The following night, Clara told her mother she was covering an extra shift at the diner.
It wasn’t a complete lie—she just wasn’t getting paid for this one.
By the time she reached the east side, the air smelled faintly of oil and rust. The warehouse loomed ahead, a hulking shadow against the dim glow of the streetlights. Its corrugated walls were streaked with rain, the faded letters of an old shipping company barely visible.
Ethan was already there, leaning against the hood of a black car parked across the street. His leather jacket was zipped to the neck, his hands in his pockets.
“You came,” he said simply.
“You didn’t give me much choice,” Clara replied, though her voice was quieter than she intended.
Ethan’s gaze swept the street before he gestured toward the building. “This place was one of your father’s last stops before he died. If he left something behind, it’s here.”
They crossed the street and slipped through a side entrance, the metal door groaning softly. Inside, the air was damp and stale, carrying the faint scent of mold and old machinery. Rows of dusty crates lined the walls, stacked high like silent sentinels.
Ethan flicked on a small flashlight, the beam slicing through the darkness. “We need to move fast. If someone else is looking for what we’re after, we can’t let them get here first.”
Clara’s footsteps echoed faintly as she followed him down a narrow aisle. “Do you even know what we’re looking for?”
“Not exactly,” he admitted, pausing at a crate marked with a faded red symbol. “But your father wasn’t careless. If it’s here, he would’ve hidden it somewhere no one would think to look.”

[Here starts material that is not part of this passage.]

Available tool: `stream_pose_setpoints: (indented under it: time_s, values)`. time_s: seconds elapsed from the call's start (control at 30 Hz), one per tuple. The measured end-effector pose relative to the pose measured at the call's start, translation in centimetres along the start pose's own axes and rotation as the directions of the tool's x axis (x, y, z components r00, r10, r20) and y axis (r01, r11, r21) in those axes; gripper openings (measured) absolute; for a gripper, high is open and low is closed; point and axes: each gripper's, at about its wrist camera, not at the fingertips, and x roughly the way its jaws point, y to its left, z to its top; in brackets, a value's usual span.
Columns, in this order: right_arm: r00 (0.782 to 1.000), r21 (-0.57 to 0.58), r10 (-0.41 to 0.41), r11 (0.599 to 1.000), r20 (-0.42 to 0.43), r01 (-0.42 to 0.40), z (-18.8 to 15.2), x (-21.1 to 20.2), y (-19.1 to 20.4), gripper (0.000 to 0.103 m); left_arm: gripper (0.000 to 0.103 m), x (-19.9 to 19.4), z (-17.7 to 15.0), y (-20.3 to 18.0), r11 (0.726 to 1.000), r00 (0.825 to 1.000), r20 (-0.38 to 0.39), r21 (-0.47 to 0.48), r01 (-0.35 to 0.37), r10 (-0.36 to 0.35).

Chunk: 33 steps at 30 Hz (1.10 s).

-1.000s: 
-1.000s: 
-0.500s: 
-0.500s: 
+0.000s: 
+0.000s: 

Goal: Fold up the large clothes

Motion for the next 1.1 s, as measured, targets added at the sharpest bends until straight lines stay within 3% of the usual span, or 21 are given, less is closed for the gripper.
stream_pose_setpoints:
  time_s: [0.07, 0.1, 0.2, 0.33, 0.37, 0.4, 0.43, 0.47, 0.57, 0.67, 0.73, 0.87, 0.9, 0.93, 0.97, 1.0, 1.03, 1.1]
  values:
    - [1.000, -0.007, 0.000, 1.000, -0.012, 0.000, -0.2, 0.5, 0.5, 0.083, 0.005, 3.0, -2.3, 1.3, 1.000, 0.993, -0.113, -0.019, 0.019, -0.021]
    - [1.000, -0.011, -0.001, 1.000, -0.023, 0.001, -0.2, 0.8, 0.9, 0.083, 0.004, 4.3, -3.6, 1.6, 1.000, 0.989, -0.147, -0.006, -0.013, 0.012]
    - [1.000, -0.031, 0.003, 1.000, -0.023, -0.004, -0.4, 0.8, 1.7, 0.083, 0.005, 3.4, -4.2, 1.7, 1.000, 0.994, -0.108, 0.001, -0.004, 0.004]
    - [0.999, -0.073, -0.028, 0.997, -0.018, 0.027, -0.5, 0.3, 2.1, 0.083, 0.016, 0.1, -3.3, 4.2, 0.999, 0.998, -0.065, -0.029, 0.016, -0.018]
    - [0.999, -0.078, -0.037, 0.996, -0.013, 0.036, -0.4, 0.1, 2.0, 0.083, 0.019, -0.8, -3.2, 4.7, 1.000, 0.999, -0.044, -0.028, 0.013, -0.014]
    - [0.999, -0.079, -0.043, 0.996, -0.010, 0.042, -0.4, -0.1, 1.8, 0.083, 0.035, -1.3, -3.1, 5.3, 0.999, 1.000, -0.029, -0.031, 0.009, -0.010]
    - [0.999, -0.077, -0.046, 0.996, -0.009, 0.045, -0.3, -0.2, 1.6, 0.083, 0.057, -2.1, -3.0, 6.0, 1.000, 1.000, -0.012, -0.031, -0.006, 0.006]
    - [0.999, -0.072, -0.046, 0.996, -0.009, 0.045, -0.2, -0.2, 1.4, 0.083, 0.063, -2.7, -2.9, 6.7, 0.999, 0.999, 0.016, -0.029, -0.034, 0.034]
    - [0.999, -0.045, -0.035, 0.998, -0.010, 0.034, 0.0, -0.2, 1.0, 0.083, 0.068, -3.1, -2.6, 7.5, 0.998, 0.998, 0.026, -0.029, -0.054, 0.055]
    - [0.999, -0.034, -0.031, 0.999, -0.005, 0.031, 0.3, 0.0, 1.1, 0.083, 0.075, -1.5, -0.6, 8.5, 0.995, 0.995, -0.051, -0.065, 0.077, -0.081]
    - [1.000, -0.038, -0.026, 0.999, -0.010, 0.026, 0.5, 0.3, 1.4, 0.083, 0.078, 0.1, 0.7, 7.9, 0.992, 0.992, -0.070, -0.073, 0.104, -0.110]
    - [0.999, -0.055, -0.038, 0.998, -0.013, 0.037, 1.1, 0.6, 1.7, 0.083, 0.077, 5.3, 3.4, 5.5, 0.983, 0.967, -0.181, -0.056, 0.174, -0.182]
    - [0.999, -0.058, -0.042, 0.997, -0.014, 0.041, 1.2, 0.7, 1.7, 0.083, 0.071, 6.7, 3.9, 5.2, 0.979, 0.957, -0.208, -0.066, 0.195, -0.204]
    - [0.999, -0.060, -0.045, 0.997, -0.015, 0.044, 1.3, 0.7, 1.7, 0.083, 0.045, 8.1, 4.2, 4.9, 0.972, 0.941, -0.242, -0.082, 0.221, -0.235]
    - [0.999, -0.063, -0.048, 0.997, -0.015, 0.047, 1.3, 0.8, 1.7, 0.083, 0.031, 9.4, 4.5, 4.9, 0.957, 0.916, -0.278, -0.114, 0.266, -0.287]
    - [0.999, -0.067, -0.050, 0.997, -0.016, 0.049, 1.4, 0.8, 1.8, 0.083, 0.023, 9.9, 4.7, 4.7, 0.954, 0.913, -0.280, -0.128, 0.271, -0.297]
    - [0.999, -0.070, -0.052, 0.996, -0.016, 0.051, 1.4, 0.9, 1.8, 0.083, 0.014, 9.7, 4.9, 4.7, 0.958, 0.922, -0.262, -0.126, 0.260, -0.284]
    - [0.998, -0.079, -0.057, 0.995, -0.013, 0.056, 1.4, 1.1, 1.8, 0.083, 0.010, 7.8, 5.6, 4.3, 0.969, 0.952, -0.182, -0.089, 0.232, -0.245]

They pried open the crate, only to find it filled with old car parts. Clara’s heart sank.
They moved to another, then another—each one a dead end.
Finally, Ethan stopped in front of a rusted metal cabinet shoved into a corner. He knelt, fiddling with the lock until it clicked open. Inside was a small, battered duffel bag.
Clara reached for it, but before her fingers touched the fabric, the sound of footsteps echoed through the warehouse. Not theirs.
Ethan’s head snapped up, his voice low but urgent. “We’re not alone.”